The Scottish government is considering whether to allow community pharmacists to vaccinate patients on the NHS, C+D has learned.
A Scottish law passed in 1978 means that only doctors – or those acting under their direction – can currently vaccinate patients.
As part of a review of vaccinations in the country, the government is considering allowing pharmacists to deliver "some vaccines", and examining “what steps would be needed to make this happen”, it told C+D yesterday (January 6).
"No detail" of review
Community Pharmacy Scotland (CPS) director of operations Matt Barclay said the review is "encouraging", but the government has so far provided "no detail" and made "no contact" with the representative body about the initiative.
"I'm sure we will be consulted so that we can feed into any review on behalf of our members in due course," he said.

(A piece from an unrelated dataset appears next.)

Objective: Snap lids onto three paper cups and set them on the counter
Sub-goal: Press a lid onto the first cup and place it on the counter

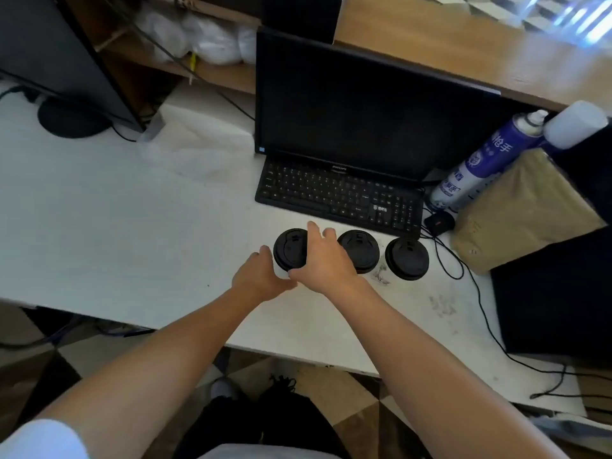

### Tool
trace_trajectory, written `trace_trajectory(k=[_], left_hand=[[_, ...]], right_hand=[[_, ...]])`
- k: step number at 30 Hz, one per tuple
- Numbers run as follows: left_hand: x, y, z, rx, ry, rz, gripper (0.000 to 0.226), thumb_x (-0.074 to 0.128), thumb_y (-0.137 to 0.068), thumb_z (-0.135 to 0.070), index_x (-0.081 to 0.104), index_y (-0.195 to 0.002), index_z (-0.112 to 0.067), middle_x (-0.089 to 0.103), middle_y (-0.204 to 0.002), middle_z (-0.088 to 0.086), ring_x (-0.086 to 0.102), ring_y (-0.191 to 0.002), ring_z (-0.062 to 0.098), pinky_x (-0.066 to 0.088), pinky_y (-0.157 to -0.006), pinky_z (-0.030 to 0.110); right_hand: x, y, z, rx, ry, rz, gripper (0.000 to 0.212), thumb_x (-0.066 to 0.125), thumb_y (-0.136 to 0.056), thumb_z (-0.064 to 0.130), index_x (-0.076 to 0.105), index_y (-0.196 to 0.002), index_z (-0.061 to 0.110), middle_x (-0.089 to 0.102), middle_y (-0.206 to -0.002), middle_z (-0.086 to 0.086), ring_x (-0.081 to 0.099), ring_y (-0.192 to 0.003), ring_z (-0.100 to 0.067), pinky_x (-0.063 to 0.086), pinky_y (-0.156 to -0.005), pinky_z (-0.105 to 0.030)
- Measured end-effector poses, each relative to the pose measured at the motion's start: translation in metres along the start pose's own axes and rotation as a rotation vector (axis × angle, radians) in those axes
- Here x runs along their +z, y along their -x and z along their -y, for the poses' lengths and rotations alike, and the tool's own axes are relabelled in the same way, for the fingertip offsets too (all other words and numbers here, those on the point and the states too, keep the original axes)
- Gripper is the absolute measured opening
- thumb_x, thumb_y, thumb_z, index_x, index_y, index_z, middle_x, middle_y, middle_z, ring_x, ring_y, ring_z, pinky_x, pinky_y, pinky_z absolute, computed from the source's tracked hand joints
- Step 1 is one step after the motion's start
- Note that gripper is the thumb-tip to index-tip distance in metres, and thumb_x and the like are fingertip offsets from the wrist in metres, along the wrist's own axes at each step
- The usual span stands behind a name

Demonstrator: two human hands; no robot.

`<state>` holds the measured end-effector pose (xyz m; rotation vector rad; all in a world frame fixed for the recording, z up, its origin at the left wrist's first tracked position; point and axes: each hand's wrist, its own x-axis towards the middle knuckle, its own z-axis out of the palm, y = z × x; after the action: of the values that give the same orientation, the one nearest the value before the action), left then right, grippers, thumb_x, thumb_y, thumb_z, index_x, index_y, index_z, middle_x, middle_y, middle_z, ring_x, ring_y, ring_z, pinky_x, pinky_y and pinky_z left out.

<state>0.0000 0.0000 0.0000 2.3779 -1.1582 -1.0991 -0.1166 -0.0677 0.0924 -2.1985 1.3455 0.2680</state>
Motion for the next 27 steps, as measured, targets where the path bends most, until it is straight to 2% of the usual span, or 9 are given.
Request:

The vaccination rate for at-risk flu patients was slowing in the run-up to last December, and if it continues to drop it will “support our case to widen NHS access via community pharmacies”, Mr Barclay added.
Benefits to patients and GPs
Wigtownshire contractor Fiona McElrea told C+D that Scottish “patients and GP practices would benefit” from a national pharmacy flu service.
“If we can administer a private vaccine, why not an NHS one like in England?” Ms McElrea said. “We spend time discussing the vaccines with patients – they don’t get that [discussion] in practices because [GPs] are churning them out.”